== PROBLEM STATEMENT ==
Your response should be an exact transcription of the data, images excluded.

== WORKING DATA ==
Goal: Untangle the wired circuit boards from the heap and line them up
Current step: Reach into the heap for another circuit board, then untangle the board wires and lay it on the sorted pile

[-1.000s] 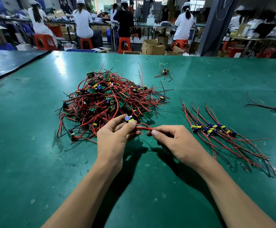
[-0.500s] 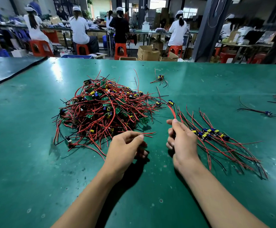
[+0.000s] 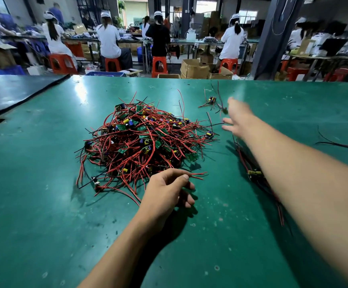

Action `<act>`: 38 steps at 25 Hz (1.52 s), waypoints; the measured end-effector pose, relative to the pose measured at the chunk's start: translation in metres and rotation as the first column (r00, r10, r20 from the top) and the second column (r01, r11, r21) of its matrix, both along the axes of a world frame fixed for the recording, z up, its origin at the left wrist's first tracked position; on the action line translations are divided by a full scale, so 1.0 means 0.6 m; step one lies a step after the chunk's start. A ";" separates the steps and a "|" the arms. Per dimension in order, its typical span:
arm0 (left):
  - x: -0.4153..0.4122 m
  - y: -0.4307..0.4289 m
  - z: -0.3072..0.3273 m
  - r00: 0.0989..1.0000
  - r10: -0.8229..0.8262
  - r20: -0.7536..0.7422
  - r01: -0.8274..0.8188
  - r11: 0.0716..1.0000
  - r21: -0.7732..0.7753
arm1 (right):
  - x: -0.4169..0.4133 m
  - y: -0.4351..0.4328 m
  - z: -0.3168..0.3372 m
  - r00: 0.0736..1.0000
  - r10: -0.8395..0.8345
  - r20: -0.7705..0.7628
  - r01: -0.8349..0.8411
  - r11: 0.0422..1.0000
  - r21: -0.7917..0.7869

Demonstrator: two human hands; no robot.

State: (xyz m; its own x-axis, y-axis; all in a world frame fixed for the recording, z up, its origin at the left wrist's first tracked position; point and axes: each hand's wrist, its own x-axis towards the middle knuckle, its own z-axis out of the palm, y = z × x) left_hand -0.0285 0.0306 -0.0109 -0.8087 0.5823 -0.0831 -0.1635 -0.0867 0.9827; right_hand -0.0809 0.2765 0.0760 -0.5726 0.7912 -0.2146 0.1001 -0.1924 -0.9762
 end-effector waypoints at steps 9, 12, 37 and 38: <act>0.014 0.001 -0.004 0.990 0.075 -0.118 -0.079 0.996 -0.034 | 0.071 -0.067 -0.117 0.996 -0.091 -0.002 0.080 0.860 0.504; 0.020 -0.002 -0.004 0.961 0.198 -0.194 -0.207 0.978 -0.028 | 0.101 -0.104 -0.133 1.000 -0.011 -0.021 0.020 0.880 0.474; 0.009 -0.002 -0.016 0.848 0.162 -0.505 -0.317 0.918 -0.239 | 0.185 -0.168 -0.126 0.877 0.220 -0.427 -0.274 0.959 -0.069; 0.010 0.000 -0.018 0.838 0.135 -0.528 -0.305 0.919 -0.250 | 0.197 -0.165 -0.123 0.846 0.228 -0.482 -0.361 0.910 -0.204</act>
State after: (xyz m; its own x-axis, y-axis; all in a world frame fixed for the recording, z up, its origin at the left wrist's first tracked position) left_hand -0.0224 0.0305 -0.0217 -0.8934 0.3950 0.2142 0.3331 0.2625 0.9056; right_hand 0.0371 0.1774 0.0025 -0.8545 0.5149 -0.0686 -0.2284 -0.4912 -0.8406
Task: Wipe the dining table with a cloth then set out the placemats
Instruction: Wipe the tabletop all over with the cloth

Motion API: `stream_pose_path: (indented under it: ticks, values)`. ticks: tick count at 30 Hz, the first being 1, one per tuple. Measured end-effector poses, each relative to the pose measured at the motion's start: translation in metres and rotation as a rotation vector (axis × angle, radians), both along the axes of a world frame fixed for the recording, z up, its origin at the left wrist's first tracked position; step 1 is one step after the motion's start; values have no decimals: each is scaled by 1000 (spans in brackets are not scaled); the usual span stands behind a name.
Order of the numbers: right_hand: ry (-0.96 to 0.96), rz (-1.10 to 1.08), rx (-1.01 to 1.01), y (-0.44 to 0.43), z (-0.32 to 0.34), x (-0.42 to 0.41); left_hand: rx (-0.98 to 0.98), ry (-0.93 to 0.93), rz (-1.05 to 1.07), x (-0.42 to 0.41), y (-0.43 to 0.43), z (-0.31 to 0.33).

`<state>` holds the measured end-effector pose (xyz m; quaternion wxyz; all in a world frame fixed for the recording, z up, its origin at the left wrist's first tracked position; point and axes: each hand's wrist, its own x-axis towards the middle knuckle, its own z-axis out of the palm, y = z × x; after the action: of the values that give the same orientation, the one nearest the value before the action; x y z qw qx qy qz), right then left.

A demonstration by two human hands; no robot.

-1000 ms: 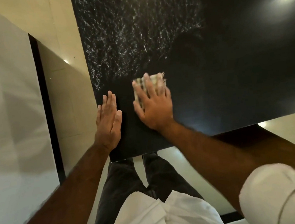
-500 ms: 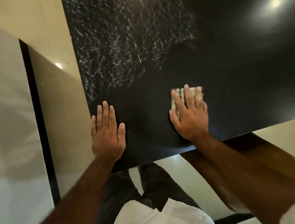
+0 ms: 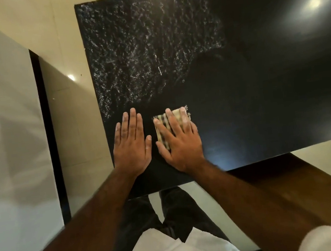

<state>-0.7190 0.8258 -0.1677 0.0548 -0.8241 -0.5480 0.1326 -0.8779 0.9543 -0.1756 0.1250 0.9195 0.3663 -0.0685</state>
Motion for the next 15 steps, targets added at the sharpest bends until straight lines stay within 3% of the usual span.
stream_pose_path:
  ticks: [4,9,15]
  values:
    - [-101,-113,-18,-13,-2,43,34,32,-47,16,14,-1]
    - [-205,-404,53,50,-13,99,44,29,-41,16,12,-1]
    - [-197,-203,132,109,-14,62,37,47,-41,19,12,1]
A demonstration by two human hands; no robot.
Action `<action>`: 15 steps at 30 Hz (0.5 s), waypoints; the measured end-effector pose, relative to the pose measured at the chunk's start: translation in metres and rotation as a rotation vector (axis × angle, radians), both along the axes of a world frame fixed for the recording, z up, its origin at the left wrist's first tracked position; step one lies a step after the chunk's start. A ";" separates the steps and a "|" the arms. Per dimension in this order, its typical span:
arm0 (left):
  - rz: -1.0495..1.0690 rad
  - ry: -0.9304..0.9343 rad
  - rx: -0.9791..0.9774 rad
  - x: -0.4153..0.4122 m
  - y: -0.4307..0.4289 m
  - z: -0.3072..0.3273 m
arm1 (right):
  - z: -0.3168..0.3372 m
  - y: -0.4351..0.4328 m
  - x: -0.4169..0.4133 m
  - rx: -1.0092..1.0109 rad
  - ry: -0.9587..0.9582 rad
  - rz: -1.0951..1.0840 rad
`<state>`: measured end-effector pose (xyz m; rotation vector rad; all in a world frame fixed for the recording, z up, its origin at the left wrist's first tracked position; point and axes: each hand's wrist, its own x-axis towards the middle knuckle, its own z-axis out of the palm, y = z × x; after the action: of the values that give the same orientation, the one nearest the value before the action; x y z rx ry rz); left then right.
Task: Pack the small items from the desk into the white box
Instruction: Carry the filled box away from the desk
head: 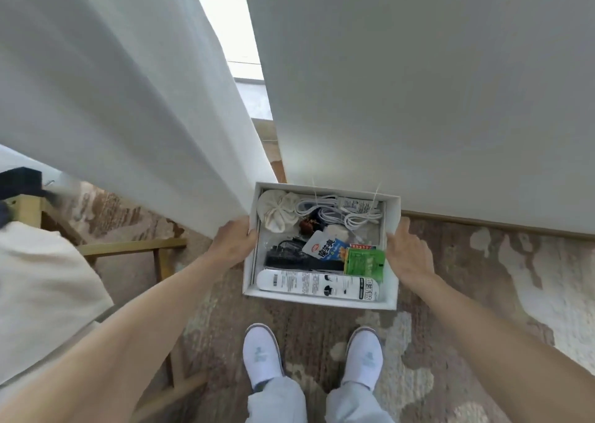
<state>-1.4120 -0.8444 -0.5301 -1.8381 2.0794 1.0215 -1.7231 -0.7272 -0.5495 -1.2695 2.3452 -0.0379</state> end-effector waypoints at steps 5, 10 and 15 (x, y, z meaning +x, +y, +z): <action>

== ANSWER SPACE ==
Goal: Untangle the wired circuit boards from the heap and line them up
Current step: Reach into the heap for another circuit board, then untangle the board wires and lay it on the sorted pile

[-1.000s] 
[-0.500s] 
[+0.000s] 

Action `<act>`: 38 steps at 25 Hz (1.52 s), waypoints; the measured end-effector pose, relative to the pose measured at the chunk's start: translation in metres and rotation as the first column (r00, r10, r20 from the top) and the second column (r01, r11, r21) of its matrix, both along the axes of a world frame fixed for the recording, z up, its origin at the left wrist's first tracked position; on the action line translations are divided by a full scale, so 1.0 means 0.6 m; step one lies a step after the chunk's start. A ";" separates the steps and a "|" the arms. Per dimension in order, its typical span:
arm0 (left):
  - x: -0.4153..0.4122 m
  - y: -0.4307..0.4289 m
  - z: -0.3072..0.3273 m
  - r00: 0.0989..1.0000
  - r10: -0.8229..0.8262
  - r20: -0.7536..0.7422
  - r01: -0.8274..0.8188
  - r11: 0.0716..1.0000
  - r21: -0.7732..0.7753
arm1 (right):
  - x: -0.4169..0.4133 m
  - y: -0.4351..0.4328 m
  - z: -0.3168..0.3372 m
  - r00: 0.0736..1.0000
  - r10: -0.8395..0.8345
  - r20: -0.7705..0.7628
  - r01: -0.8349..0.8411
  - r11: 0.0422..1.0000
  - r21: -0.7917..0.7869

Demonstrator: two human hands; no robot.

State: (xyz m; its own x-axis, y-axis; all in a world frame fixed for the recording, z up, its origin at the left wrist's first tracked position; point and axes: each hand's wrist, its own x-axis towards the middle knuckle, its own z-axis out of the palm, y = z × x) left_hand -0.0285 0.0306 -0.0109 -0.8087 0.5823 -0.0831 -0.1635 -0.0867 0.9827; right_hand -0.0809 0.2765 0.0760 -0.5726 0.7912 -0.2146 0.1001 -0.1924 -0.9762
 end-effector waypoints at steps 9, 12, 37 and 38: <act>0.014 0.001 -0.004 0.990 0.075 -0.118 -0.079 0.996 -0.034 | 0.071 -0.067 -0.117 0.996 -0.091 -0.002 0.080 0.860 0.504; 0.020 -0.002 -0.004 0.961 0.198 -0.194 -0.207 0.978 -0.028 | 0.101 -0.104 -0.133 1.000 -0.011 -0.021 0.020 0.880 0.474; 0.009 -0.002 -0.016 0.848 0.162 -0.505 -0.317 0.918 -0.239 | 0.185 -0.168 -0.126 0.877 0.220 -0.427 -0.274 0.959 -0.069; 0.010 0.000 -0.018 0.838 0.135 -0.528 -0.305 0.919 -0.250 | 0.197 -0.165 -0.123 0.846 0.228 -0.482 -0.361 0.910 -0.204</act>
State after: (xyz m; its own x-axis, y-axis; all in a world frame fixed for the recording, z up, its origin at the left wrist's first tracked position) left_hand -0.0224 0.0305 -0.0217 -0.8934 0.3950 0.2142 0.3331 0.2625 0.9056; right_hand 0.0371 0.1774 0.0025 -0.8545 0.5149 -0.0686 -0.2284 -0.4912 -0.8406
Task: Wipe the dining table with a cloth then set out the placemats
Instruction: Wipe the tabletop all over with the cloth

Motion API: `stream_pose_path: (indented under it: ticks, values)`. ticks: tick count at 30 Hz, the first being 1, one per tuple. Measured end-effector poses, each relative to the pose measured at the motion's start: translation in metres and rotation as a rotation vector (axis × angle, radians), both along the axes of a world frame fixed for the recording, z up, its origin at the left wrist's first tracked position; step 1 is one step after the motion's start; values have no decimals: each is scaled by 1000 (spans in brackets are not scaled); the usual span stands behind a name.
Order of the numbers: right_hand: ry (-0.96 to 0.96), rz (-1.10 to 1.08), rx (-1.01 to 1.01), y (-0.44 to 0.43), z (-0.32 to 0.34), x (-0.42 to 0.41); left_hand: rx (-0.98 to 0.98), ry (-0.93 to 0.93), rz (-1.05 to 1.07), x (-0.42 to 0.41), y (-0.43 to 0.43), z (-0.31 to 0.33).

`<state>` holds the measured end-effector pose (xyz m; quaternion wxyz; all in a world frame fixed for the recording, z up, its origin at the left wrist's first tracked position; point and axes: each hand's wrist, its own x-axis towards the middle knuckle, its own z-axis out of the palm, y = z × x; after the action: of the values that give the same orientation, the one nearest the value before the action; x y z qw qx qy qz), right then left.

A demonstration by two human hands; no robot.

-1000 ms: 
-500 ms: 
+0 ms: 

<state>-0.7190 0.8258 -0.1677 0.0548 -0.8241 -0.5480 0.1326 -0.8779 0.9543 -0.1756 0.1250 0.9195 0.3663 -0.0685</state>
Motion for the next 15 steps, targets added at the sharpest bends until straight lines stay within 3% of the usual span.
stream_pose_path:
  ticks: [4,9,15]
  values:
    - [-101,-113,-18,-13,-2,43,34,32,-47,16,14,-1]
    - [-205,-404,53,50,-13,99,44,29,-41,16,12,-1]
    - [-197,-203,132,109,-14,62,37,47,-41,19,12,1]
A demonstration by two human hands; no robot.
Action `<action>`: 15 steps at 30 Hz (0.5 s), waypoints; the measured end-effector pose, relative to the pose measured at the chunk's start: translation in metres and rotation as a rotation vector (axis × angle, radians), both along the axes of a world frame fixed for the recording, z up, its origin at the left wrist's first tracked position; step one lies a step after the chunk's start. A ";" separates the steps and a "|" the arms. Per dimension in this order, its typical span:
arm0 (left):
  - rz: -1.0495..1.0690 rad
  - ry: -0.9304..0.9343 rad
  - rx: -0.9791..0.9774 rad
  - x: -0.4153..0.4122 m
  - y: -0.4307..0.4289 m
  - z: -0.3072..0.3273 m
arm1 (right):
  - z: -0.3168..0.3372 m
  - y: -0.4351..0.4328 m
  - x: -0.4169..0.4133 m
  - rx: -1.0092..1.0109 rad
  - ry: -0.9587..0.9582 rad
  - rz: -1.0951..1.0840 rad
`<state>`: measured end-effector pose (xyz m; rotation vector rad; all in a world frame fixed for the recording, z up, its origin at the left wrist's first tracked position; point and axes: each hand's wrist, its own x-axis towards the middle knuckle, its own z-axis out of the palm, y = z × x; after the action: of the values that give the same orientation, the one nearest the value before the action; x y z rx ry rz); left then right.
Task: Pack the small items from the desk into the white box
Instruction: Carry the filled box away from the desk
head: 
<state>-1.4120 -0.8444 -0.5301 -1.8381 2.0794 1.0215 -1.7231 -0.7272 -0.5495 -1.2695 2.3452 -0.0379</state> end-effector waypoints at steps 5, 10 and 15 (x, y, z meaning +x, +y, +z): <action>

That completes the answer to the exercise.